TASK GOAL — Return, word for word, only the lines of the data below that lie between the line with "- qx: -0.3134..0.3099" and the line with "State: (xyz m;", those two lines included.

INFORMATION SUPPLIED —
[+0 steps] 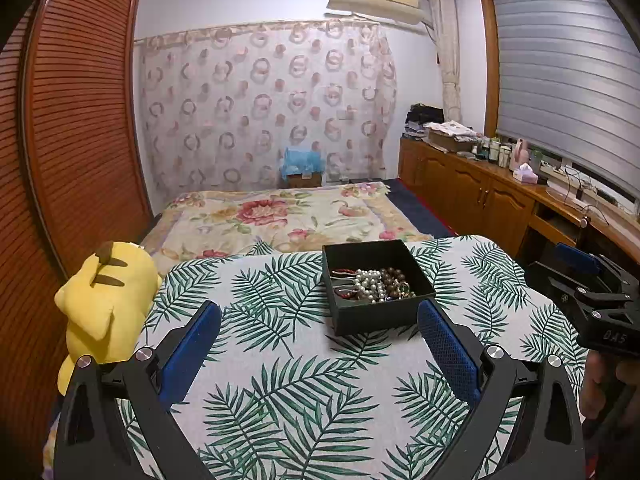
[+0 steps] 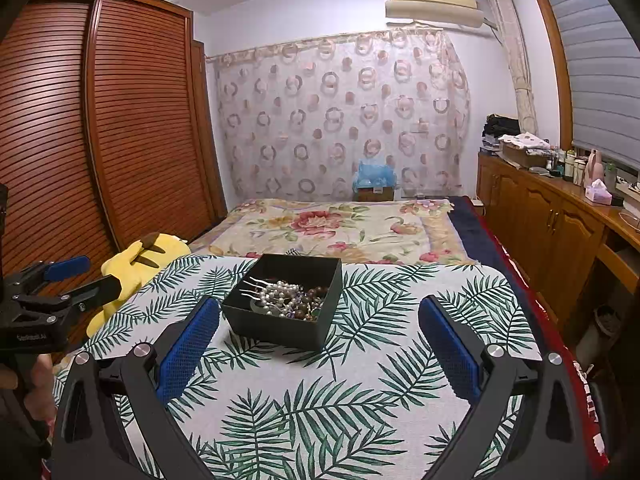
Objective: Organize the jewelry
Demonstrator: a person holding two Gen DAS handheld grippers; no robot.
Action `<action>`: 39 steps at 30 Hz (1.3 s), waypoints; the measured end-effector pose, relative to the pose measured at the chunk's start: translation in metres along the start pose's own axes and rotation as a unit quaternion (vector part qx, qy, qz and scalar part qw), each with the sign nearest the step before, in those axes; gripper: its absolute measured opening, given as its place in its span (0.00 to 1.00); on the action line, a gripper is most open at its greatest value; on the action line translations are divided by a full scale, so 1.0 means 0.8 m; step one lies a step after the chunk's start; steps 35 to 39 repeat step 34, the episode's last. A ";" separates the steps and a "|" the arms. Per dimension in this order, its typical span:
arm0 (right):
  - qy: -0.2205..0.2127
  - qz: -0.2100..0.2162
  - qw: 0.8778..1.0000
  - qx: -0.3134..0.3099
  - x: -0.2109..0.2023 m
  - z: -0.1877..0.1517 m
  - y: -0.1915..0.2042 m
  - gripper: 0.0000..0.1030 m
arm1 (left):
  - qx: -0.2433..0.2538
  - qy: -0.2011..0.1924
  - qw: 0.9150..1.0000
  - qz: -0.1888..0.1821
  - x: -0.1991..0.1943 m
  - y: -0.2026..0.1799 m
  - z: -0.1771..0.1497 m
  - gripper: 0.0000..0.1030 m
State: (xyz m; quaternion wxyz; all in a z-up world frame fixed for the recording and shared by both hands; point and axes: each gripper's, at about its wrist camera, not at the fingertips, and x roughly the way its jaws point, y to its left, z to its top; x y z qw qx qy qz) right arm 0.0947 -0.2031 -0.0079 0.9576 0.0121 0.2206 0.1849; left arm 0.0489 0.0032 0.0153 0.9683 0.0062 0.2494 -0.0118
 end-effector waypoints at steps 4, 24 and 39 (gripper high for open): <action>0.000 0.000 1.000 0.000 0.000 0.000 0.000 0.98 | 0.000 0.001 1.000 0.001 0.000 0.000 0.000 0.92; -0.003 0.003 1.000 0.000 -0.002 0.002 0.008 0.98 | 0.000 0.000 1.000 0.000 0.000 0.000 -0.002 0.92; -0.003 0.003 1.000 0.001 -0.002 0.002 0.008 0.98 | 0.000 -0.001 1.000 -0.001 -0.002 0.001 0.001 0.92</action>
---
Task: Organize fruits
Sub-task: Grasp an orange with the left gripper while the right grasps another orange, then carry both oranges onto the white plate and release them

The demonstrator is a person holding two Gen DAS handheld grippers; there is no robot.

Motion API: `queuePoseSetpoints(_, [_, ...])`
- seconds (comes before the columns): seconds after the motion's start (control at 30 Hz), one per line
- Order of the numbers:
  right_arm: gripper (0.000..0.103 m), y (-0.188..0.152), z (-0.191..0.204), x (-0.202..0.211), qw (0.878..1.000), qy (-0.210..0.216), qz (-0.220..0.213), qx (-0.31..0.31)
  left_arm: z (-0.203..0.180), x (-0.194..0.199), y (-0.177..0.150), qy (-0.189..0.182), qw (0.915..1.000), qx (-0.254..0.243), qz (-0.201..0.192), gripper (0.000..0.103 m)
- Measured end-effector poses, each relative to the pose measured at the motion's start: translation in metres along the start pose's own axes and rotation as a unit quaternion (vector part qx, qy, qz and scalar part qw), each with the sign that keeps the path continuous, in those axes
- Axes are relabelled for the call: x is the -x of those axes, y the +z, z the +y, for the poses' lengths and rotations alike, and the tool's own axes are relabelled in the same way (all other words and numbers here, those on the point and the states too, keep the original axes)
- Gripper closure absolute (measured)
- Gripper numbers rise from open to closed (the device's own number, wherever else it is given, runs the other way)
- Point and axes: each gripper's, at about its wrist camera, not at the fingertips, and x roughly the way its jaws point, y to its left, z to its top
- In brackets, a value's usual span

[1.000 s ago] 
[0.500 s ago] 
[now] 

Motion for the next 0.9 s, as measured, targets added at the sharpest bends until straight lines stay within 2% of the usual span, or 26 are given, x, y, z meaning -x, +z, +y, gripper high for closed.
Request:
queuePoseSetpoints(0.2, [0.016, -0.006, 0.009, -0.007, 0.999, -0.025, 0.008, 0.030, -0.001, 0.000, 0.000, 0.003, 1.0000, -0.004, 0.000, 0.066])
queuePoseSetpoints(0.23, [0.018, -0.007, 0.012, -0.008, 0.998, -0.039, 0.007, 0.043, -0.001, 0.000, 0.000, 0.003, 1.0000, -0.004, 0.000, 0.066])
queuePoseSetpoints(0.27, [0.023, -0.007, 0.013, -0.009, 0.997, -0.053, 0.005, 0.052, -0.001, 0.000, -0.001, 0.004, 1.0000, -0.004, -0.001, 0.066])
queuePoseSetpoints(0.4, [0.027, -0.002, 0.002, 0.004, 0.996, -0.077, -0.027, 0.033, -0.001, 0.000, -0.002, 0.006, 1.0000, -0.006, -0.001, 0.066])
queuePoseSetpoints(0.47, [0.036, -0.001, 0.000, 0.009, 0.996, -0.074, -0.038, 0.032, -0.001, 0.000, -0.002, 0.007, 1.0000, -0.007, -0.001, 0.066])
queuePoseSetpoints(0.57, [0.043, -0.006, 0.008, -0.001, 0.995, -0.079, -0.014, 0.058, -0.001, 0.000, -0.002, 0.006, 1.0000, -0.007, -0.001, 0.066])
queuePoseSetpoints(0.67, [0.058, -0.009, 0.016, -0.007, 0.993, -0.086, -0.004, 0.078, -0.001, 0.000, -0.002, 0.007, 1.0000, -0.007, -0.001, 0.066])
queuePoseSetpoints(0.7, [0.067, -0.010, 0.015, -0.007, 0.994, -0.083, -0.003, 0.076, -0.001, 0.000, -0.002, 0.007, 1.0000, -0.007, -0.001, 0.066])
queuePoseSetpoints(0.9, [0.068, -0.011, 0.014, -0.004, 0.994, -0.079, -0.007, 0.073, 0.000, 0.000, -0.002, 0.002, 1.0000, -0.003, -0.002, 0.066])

RESULT —
  - qx: -0.3134..0.3099
  - x: -0.2109..0.2023 m
  - z: -0.1877..0.1517 m
  - y: -0.1915..0.2042 m
  - gripper: 0.0000..0.1030 m
arm1 (left):
  - qx: -0.2433..0.2538
  - qy: -0.2011..0.1924
  - qw: 0.9150..1.0000
  - qz: -0.1888..0.1821
  - x: -0.1991..0.1943 m
  - y: -0.2026..0.1799 m
  - z: -0.1771..0.1497 m
  - gripper: 0.0000..0.1030 m
State: (xyz m; quaternion wxyz; all in a z-up world frame fixed for the recording and shared by both hands; point and axes: each gripper's, at about its wrist camera, not at the fingertips, and x roughly the way its jaws point, y to its left, z to its top; x y z qw qx qy qz) right arm 0.0947 -0.2031 -0.0079 0.9576 0.0121 0.2206 0.1849; left arm 0.0489 0.0032 0.0153 0.9683 0.0062 0.2494 -0.0118

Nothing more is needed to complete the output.